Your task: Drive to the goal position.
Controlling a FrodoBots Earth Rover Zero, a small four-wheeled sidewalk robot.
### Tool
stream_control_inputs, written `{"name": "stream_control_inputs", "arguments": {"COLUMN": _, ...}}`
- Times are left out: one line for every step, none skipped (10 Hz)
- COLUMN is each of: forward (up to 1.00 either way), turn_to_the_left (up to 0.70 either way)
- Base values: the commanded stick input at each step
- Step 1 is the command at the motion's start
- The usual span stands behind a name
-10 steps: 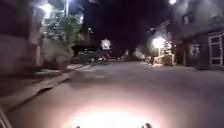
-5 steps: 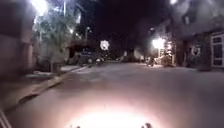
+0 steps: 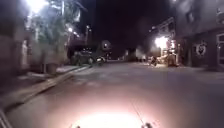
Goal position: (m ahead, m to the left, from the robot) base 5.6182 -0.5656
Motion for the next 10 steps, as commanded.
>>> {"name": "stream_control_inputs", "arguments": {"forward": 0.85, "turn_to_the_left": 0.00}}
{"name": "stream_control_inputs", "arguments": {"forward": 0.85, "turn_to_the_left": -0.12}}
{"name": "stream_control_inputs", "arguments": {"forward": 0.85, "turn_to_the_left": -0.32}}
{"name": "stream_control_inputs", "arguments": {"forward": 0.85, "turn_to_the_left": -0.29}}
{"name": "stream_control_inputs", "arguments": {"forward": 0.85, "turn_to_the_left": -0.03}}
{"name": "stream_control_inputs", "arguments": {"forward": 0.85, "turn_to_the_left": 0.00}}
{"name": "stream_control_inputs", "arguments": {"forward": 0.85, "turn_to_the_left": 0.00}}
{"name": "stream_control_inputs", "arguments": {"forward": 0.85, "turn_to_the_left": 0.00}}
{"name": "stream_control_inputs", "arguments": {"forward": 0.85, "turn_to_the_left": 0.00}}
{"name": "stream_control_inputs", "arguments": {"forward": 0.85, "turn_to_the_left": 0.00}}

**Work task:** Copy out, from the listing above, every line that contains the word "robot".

**Task answer:**
Controlling a FrodoBots Earth Rover Zero, a small four-wheeled sidewalk robot.
Goal position: (m ahead, m to the left, from the robot) base 5.6182 -0.5656

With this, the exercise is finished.